Action RENAULT : le titre recule de 2,21 % en fin de séance
L'action Renault s'est inscrite à la baisse lors de cette séance de lundi, clôturant à 33,61 euros, soit une baisse de 2,21 % par rapport à la veille. Dépositaire de la plus forte baisse du CAC 40 en clôture, le titre du constructeur automobile français accumule les obstacles malgré une performance opérationnelle correcte au troisième trimestre annoncée jeudi. Les échanges demeurent mesurés, avec un taux de rotation du capital limité à 0,52 %.
Renault boucle cette journée de marché en retrait sensible, confirmant ainsi une trajectoire délicate depuis le début de la semaine. Le recul de 2,21 % ramène le titre à 33,61 euros, dans un contexte où le CAC 40 progresse timidement de 0,16 % à 8 239,18 points. Sur les sept derniers jours, la perte d'ampleur atteint 2,27 %, tandis que sur trois mois, le constructeur accuse un déclin de 2,35 %. La performance annuelle s'avère nettement plus préoccupante : depuis le début de l'année, le titre a perdu 22,02 % de sa valeur. Le contraste avec l'indice CAC 40, qui progresse de 9,89 % sur douze mois, souligne le décrochage du secteur automobile français et de Renault en particulier. Cette divergence reflète les défis structurels auxquels demeurent confrontés les constructeurs européens face à la transition électrique et à la concurrence mondiale. La faible participation des investisseurs, illustrée par une rotation du capital limitée à 0,52 %, suggère une activité prudente en attente de clarifications ultérieures.

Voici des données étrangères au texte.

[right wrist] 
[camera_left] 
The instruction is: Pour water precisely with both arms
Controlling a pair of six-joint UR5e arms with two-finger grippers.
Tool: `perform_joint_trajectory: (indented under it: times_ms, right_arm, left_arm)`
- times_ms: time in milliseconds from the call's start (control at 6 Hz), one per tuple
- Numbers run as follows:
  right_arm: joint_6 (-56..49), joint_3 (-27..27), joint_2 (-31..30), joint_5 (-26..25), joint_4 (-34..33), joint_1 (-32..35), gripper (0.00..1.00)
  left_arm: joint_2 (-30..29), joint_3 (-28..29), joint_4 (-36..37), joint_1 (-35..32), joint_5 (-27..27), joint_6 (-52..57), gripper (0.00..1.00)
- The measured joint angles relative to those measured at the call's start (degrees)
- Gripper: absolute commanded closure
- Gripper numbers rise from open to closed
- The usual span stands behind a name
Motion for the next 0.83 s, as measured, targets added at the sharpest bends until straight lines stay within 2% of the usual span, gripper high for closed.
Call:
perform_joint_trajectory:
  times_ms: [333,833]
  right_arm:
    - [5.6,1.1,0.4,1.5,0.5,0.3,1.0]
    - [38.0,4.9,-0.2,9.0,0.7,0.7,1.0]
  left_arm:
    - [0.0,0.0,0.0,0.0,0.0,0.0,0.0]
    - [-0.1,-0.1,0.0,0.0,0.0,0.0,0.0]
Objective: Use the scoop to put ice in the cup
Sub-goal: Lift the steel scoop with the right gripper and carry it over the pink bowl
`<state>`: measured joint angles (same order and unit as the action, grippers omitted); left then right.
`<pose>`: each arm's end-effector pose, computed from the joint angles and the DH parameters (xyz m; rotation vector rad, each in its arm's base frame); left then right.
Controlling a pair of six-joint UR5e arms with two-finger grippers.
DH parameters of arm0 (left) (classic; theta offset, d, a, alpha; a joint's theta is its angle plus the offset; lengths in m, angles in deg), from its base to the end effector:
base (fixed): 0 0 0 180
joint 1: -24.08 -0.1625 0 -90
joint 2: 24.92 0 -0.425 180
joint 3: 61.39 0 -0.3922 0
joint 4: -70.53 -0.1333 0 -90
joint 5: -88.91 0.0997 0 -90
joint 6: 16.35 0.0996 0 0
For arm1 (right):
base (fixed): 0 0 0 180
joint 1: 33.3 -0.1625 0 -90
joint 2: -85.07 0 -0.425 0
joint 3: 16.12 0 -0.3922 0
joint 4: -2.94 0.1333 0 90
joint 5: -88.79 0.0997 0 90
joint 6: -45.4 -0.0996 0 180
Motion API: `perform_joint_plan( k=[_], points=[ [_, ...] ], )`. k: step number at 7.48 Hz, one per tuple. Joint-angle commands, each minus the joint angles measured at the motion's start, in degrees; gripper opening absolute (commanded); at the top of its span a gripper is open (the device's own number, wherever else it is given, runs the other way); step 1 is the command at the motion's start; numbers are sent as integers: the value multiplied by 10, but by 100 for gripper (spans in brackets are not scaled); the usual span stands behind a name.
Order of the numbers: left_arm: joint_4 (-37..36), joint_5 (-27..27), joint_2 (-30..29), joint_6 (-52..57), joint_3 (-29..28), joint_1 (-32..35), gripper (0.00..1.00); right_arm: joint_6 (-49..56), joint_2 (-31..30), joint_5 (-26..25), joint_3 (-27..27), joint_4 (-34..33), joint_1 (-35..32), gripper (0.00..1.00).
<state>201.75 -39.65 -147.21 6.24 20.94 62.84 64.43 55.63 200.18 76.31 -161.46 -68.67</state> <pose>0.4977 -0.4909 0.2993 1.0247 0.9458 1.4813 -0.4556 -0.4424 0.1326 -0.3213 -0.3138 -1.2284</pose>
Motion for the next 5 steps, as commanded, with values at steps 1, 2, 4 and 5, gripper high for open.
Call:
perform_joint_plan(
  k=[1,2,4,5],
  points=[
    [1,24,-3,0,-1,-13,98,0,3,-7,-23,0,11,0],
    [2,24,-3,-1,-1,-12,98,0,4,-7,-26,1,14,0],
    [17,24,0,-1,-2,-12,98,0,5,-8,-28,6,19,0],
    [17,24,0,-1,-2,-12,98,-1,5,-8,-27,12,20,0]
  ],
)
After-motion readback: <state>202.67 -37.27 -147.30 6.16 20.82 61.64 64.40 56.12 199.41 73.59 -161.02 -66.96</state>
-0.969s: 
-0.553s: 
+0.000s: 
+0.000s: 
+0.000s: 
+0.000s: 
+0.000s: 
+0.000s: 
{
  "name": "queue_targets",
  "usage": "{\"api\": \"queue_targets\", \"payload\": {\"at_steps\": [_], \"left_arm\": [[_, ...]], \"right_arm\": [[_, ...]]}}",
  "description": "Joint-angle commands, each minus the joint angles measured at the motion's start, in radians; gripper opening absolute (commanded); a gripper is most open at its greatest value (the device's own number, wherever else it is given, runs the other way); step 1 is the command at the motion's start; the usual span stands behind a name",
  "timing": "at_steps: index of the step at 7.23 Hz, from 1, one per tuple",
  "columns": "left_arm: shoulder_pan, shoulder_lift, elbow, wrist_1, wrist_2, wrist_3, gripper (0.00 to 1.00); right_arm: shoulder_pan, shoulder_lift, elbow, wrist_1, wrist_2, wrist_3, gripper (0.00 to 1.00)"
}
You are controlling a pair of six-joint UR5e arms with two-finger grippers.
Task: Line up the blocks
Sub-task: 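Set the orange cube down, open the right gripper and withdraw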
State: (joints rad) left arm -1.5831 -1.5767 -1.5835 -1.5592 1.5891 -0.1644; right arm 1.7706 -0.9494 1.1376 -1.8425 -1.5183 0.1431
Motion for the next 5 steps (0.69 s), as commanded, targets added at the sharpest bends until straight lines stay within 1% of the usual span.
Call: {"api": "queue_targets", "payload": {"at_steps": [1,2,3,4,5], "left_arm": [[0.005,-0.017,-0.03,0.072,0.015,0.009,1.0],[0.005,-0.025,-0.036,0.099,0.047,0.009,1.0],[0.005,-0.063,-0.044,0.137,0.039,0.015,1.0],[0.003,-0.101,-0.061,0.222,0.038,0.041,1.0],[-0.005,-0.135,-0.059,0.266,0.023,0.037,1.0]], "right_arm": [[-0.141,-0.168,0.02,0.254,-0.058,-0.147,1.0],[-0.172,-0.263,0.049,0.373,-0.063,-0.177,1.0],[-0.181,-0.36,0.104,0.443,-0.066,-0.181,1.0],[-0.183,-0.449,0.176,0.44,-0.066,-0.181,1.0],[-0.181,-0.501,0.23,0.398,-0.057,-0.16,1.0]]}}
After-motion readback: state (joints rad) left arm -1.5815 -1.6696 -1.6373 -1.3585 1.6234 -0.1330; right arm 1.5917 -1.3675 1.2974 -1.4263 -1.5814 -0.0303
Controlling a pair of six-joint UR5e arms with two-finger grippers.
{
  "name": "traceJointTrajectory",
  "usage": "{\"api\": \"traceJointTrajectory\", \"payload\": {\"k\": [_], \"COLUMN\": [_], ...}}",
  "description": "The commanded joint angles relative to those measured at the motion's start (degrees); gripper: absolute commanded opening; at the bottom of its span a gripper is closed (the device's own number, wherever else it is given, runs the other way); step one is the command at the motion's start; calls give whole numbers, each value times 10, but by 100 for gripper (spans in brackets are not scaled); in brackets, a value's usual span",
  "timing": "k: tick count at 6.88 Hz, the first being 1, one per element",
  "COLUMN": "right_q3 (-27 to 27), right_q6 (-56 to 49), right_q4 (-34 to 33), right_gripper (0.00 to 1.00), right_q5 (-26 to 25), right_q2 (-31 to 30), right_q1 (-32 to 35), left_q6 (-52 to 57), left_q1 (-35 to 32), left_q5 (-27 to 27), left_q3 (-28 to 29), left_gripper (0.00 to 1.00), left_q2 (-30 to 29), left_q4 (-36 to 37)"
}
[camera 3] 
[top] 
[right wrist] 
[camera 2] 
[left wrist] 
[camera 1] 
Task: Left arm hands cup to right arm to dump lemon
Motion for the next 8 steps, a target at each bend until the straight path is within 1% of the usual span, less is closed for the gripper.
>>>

Paradoxalement, Renault a annoncé jeudi un résultat trimestriel rassurant qui n'a pas suffi à endiguer les craintes. Au troisième trimestre, le groupe a vu ses ventes progresser de 9,8 % pour un total de 529 486 véhicules écoulés. Le chiffre d'affaires consolidé a affiché une amélioration de 6,8 %, ou de 8,5 % à taux de change constants, s'établissant à 11,426 milliards d'euros. Les marchés internationaux ont contribué positivement à cette dynamique, avec une croissance de 14,9 % des ventes à l'international et de 7,5 % en Europe. Renault a également confirmé ses objectifs financiers révisés à la baisse en juillet : une marge opérationnelle visée autour de 6,5 % et un flux de trésorerie disponible compris entre 1 et 1,5 milliard d'euros. Cette confirmation intervient après des résultats du premier semestre inférieurs aux attentes du consensus, provoquant à l'époque un repli brutal du titre. Le marché semble rester fragmenté entre l'amélioration relative des volumes et le maintien d'une profitabilité dégradée due à la persistance d'un environnement automobile très difficile.
Sur le plan technique, Renault évolue à proximité de zones d'équilibre. Le titre se positionne juste au-dessus de son seuil de support situé à 33,45 euros, tandis que la résistance se situe à 36,16 euros. La moyenne mobile à 50 jours s'établit à 34,29 euros, plaçant le cours légèrement en dessous. La moyenne mobile à 200 jours reste bien élevée à 41,65 euros, reflétant le recul structurel du titre. L'indice de force relative (RSI) affiche une valeur de 44, traduisant un équilibre neutre sans survendeur marqué. Le stochastique confirme cette position neutre. Les bandes de Bollinger se resserrent autour du cours (34,24 euros en limite haute, 33,40 euros en limite basse), indiquant une période de faible volatilité après les fortes turbulences estivales.